The court finds upon reconsideration that the class is composed of Chenango shareholders as of October 18, 1979, excluding the defendants, and those shareholders who opted out of the class. The court adopts the plaintiff's recalculation of the percentage of shares held by the class, 19.95%. Damages to the holders of 110 shares or less who took cash payments rather than GAI Series B stock will be diminished by $2.42 per share, the difference between the $2.58 per share value of GAI Series B stock as determined by the court and the $5.00 cash payments. The damages to the dissenters should be likewise diminished in accordance with the amount of the cash payments they received. The parties are directed to arrive at a mutually acceptable agreement as to the specifics of same within 20 days of the filing of this decision. In the absence of such agreement the court upon notice of same will appoint a special master to make such determination and report to the court thereon. In the latter event the parties will equally bear the fees and expenses of the special master.
IT IS SO ORDERED.
NOTES
[1] The decisions by this court and by the Second Circuit in Wilson I, II, and III provide a thorough treatment of the background in this case, and the court will assume the reader's familiarity with those decisions.

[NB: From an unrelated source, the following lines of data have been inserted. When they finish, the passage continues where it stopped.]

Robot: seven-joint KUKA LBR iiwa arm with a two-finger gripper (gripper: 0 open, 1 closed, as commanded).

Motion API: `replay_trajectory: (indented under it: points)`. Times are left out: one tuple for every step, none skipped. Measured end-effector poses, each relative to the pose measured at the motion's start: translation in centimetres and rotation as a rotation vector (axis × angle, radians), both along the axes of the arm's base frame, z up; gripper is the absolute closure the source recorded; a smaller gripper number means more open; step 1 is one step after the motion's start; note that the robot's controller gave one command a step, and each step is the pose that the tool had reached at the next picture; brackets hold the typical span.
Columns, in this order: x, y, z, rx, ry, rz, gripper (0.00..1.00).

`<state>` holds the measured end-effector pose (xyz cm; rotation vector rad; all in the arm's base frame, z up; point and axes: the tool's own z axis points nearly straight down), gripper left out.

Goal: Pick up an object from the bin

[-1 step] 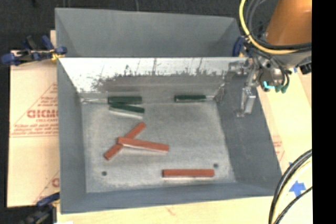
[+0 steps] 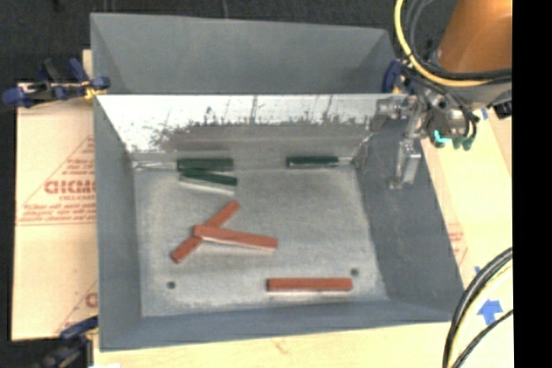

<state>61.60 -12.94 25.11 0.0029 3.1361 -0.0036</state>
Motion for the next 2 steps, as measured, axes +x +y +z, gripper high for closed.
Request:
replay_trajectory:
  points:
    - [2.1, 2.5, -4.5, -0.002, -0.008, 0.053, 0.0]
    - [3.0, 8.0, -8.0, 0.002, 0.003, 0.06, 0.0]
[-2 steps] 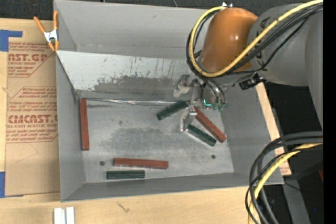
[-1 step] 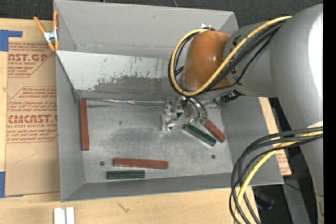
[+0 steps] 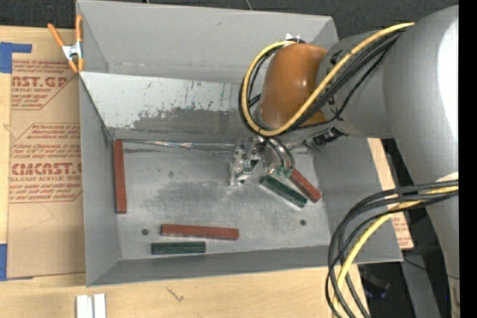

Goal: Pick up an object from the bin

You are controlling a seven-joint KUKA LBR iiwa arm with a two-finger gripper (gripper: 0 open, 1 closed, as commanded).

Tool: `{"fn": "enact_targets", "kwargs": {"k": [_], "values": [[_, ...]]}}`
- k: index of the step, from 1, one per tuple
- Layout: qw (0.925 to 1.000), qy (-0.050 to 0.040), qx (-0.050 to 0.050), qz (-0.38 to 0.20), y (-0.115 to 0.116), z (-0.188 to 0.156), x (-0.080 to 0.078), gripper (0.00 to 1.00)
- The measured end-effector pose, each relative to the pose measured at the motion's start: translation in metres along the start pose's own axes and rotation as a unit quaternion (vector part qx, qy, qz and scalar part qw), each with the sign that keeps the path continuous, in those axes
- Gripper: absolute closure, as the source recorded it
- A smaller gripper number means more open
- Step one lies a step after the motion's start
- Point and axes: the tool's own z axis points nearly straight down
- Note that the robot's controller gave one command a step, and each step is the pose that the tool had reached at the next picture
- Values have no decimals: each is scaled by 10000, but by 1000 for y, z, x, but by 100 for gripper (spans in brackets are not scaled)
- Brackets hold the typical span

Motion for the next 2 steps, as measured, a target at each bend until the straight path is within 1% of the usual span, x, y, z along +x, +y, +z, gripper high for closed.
{"fn": "enact_targets", "kwargs": {"k": [1, 2], "values": [[9996, 95, 3, -278, -5, -53, 12, 100], [9991, 79, 1, -420, -36, -122, 7, 100]]}}
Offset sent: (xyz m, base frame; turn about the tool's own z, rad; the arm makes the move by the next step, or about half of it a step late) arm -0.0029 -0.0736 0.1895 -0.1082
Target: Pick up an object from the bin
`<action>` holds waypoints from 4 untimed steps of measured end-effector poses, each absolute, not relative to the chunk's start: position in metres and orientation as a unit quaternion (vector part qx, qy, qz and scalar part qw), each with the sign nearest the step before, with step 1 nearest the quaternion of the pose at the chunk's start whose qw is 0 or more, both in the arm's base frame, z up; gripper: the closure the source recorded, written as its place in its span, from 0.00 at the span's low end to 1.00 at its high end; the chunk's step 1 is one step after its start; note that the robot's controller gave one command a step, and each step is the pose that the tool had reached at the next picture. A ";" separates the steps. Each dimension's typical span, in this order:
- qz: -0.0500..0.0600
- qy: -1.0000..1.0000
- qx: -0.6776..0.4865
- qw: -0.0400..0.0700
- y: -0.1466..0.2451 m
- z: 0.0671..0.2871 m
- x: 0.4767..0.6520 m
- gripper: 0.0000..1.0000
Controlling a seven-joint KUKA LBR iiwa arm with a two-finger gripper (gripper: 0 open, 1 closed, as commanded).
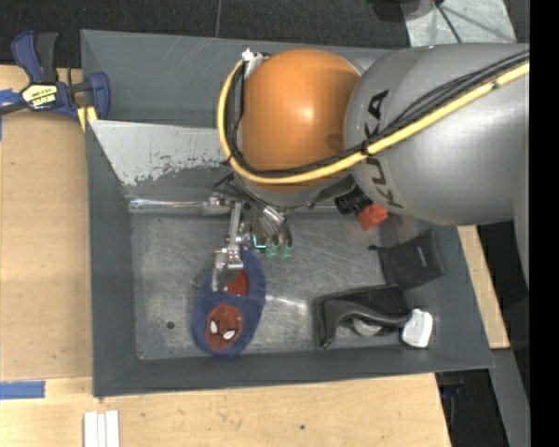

[2] The court in Janigan held that, where securities are sold to a fraudulent buyer, and the buyer received more than the seller's actual loss, "damages are the amount of the defendant's profit." Janigan, 344 F.2d at 786; see also Wilson II, 855 F.2d at 996.
[3] The court made the following calculation in determining damages:
Fair Market Value of Chenango 10/18/79 $4,909,000 Minus: 10/31/79 immediate conversion value of GAI Series B preferred - $777,000(rounded) = $4,132,000 Multiplied by % of Minority Shareholders in Plaintiff Class × 18.77% Damages Due Plaintiff Class = $776,000(rounded)
[4] This figure is arrived at by subtracting the shares of stock held by the named defendants and those shareholders filing opt out elections from the total shares of stock:
Total Shares 300,777 Shares Held by Defendants and Opted Out - 240,776 60,001 = 19.95%
[5] There were 130 of these smaller shareholders, about half of the total of 259 individual shareholders. Defendants' Memorandum of Law in Opposition to Plaintiffs' Motion to Amend Judgment, p. 10.
[6] The value of a share of GAI Series B preferred stock is calculated by dividing the value of the stock received by Chenango stockholders, $776,969.00, by the total number of shares of Chenango stock, 300,777. See Kemple Affidavit, ¶ 21. The value of Chenango common stock is calculated by dividing the fair market value of Chenango as of the date of the merger as determined by the court, $4,909,000, by the total number of shares, 300,777.
[7] The dissenting shareholders did not file notices with the court opting out of the class.